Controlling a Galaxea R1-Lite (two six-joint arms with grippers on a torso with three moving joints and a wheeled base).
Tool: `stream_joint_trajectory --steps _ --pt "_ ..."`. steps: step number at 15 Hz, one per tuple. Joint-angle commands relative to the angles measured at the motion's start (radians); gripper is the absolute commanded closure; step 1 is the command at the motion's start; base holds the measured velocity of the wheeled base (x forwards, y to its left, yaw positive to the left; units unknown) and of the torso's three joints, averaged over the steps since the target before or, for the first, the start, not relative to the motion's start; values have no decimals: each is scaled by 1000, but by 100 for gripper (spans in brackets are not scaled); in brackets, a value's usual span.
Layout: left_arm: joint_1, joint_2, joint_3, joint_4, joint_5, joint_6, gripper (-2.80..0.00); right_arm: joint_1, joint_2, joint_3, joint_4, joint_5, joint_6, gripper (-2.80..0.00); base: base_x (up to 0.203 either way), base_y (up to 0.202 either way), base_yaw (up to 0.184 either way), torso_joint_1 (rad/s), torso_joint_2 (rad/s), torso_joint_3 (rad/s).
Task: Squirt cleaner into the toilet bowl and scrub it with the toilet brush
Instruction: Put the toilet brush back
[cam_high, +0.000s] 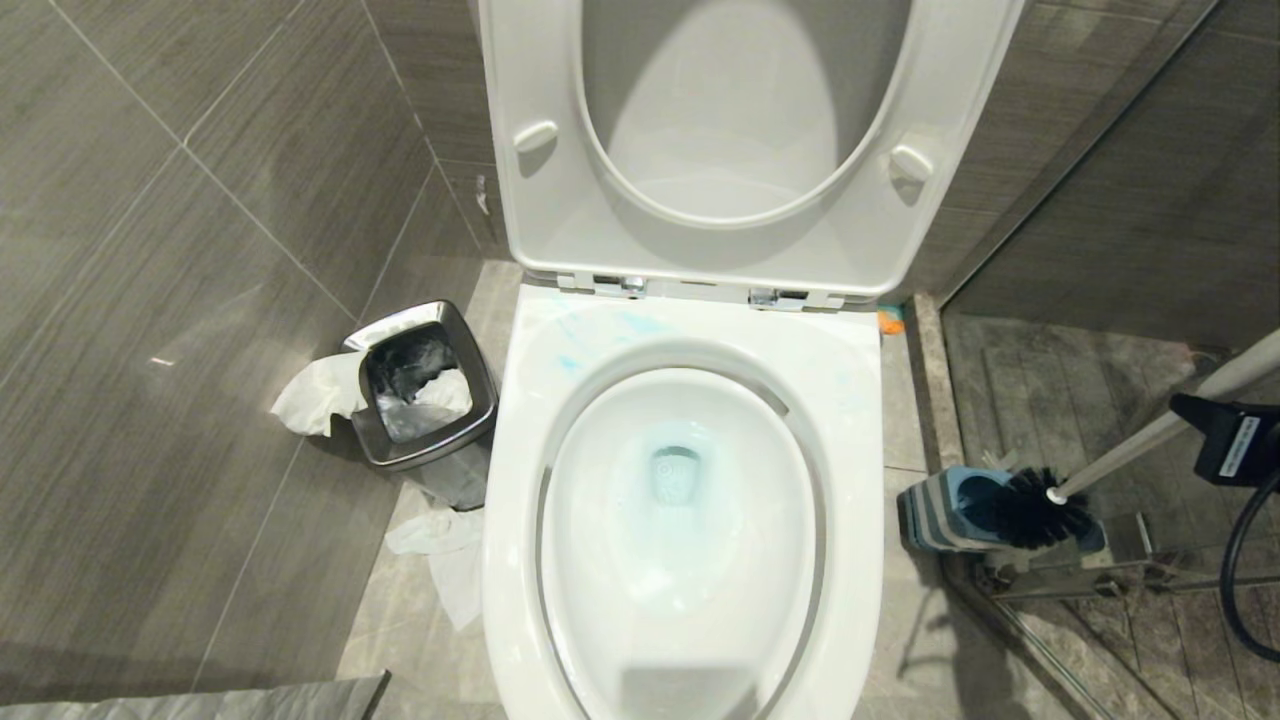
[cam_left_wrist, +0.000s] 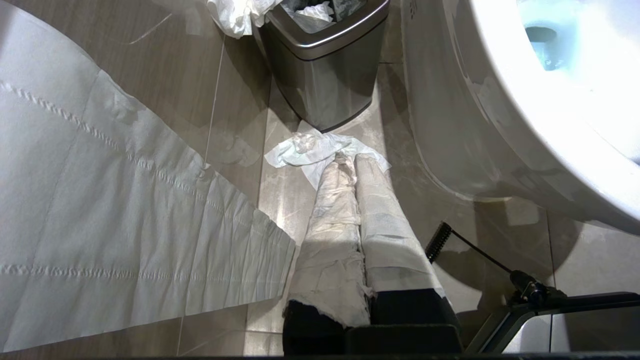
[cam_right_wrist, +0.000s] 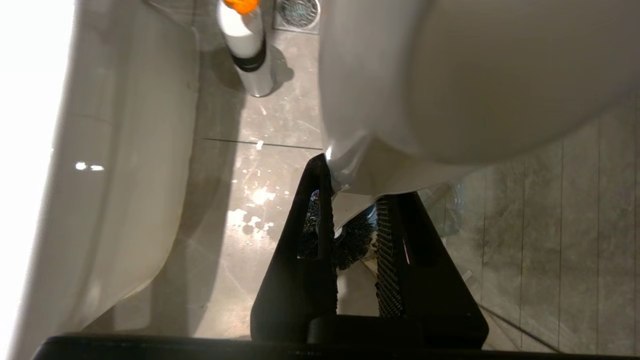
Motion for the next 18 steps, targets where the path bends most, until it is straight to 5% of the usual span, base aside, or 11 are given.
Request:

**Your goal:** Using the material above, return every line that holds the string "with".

**Exercise solution:**
Controlling a Galaxea R1-Lite (two six-joint arms with grippers on a torso with three moving joints and a wheeled base).
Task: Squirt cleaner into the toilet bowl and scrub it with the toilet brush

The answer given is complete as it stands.